O fato castanho com uma risquinha preta

Entrei no quarto e fechei a porta atrás de mim para abafar os gritos e os choros de dor que ecoavam por toda a casa. Avancei em câmara lenta, muito devagar, passo a passo, ou se calhar flutuei, não me lembro de ter mexido as pernas para andar. Em silêncio, dirigi-me ao guarda-fatos e abri-o. Percorri com a ponta dos dedos todas as peças que lá estavam penduradas até encontrar o que pretendia. Tirei o cabide com o fato castanho com uma risquinha preta que usaste apenas uma vez. Com cuidado, pousei-o em cima da cama, não queria amarrotá-lo para que não parecesses desmazelado. Depois procurei a camisa. De seda cor de pérola, feita por medida. Havia muitas, e tinham-me dito para levar uma outra, mas quis aquela, não sei se por vontade própria ou se por estar numa espécie de transe. Escolhi um cinto ao acaso, o primeiro que me veio à mão. Depois foi a vez de abrir a gaveta da roupa interior, aquela que eu nunca gostava de abrir quando me calhava ter de arrumar as roupas da casa. Era quase uma profanação abri-la, e peguei nas primeiras coisas que me vieram à mão, sempre com a respiração suspensa, umas cuecas azuis, umas meias castanhas e uma camisola interior branca porque estava frio, e fechei-a rapidamente, como se receasse que algum monstro saísse dali a qualquer instante. Fui buscar os sapatos. Castanhos cor de mel, aqueles de que mais gostavas. Pensei por instantes se ainda te serviriam, mas desviei a minha atenção para a peça que faltava. A gravata. Por mais que me esforce, não me consigo lembrar da gravata. Mesmo tendo-se passado dezoito anos desde esse dia, recordo-me do cheiro do after-shave que emanava das roupas, das cores, da textura do tecido do fato, do toque sedoso e do brilho da camisa, mas não consigo recordar-me de como era a gravata, nem mesmo se tentar evocar a imagem mais dura, aquela em que estavas deitado no caixão por entre flores brancas.
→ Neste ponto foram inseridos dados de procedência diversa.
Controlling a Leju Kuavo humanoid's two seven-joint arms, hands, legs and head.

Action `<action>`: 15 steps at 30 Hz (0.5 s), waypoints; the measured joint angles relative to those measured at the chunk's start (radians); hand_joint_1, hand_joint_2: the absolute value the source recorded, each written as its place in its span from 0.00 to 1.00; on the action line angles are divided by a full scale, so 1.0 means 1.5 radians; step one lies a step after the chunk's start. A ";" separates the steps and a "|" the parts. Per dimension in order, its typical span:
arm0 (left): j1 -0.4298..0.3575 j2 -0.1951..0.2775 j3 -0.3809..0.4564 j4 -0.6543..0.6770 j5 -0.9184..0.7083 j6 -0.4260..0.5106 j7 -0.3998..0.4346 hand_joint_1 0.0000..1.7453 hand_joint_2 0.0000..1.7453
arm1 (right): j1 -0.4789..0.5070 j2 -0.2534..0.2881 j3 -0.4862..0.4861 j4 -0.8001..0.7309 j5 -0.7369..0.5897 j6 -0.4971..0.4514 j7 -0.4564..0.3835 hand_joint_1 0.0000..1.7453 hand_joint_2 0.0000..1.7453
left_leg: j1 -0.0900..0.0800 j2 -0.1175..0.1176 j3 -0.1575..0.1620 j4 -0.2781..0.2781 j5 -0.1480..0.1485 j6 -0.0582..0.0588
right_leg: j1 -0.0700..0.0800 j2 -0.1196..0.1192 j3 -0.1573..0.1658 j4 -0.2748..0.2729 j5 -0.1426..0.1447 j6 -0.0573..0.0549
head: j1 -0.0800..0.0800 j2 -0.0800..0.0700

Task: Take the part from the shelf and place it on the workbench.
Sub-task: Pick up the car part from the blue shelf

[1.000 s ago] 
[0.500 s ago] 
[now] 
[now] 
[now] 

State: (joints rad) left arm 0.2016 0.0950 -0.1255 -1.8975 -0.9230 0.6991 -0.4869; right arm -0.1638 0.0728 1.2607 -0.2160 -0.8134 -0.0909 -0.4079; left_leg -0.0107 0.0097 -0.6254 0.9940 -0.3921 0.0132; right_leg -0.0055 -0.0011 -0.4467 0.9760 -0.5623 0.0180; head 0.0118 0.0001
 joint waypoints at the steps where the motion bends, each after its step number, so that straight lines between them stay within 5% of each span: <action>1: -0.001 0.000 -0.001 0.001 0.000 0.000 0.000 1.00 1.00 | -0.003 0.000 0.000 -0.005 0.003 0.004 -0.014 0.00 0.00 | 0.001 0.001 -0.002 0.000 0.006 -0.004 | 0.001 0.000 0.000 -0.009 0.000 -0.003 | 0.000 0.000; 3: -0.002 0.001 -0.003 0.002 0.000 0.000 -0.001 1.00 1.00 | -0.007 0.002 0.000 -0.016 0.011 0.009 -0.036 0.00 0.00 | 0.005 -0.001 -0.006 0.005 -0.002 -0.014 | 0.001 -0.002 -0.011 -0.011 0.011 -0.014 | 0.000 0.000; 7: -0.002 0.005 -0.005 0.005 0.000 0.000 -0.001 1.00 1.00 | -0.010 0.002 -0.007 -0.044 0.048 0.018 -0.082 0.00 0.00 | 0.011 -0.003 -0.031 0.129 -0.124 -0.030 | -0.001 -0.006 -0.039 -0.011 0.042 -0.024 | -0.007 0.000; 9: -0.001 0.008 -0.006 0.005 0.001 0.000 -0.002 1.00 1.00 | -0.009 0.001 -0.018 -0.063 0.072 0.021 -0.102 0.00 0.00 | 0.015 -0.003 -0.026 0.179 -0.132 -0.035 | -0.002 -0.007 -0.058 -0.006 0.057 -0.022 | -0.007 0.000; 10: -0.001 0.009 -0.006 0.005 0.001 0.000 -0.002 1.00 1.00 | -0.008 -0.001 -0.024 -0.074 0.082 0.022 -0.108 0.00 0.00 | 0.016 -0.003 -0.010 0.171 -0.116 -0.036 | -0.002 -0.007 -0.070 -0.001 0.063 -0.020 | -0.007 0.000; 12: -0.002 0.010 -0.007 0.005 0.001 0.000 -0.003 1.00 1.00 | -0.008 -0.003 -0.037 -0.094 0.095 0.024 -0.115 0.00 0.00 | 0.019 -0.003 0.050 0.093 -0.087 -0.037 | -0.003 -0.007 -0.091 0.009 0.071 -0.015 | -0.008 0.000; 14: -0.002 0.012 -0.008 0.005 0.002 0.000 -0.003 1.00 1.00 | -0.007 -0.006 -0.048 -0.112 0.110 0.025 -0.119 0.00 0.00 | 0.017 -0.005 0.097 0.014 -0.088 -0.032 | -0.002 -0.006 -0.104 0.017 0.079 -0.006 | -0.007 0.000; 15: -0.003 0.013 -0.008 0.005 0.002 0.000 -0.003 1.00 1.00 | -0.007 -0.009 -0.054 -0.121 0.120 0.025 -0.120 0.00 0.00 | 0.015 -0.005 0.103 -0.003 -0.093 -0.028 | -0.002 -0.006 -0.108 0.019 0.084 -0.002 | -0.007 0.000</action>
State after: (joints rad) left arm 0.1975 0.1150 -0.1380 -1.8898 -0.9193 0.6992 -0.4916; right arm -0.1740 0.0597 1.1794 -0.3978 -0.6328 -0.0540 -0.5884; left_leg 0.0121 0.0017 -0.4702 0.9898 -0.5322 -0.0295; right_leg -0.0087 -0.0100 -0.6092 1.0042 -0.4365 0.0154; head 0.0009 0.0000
Juntei tudo. Pendurei a camisa juntamente com o fato, enrosquei a gravata no cabide, enfiei o par de meias dentro de um dos sapatos e agarrei em tudo, sempre com muito cuidado para não amarrotar, e dirigi-me à porta para entregar o saque. Do outro lado esperava-me o cangalheiro que te iria vestir pela última vez.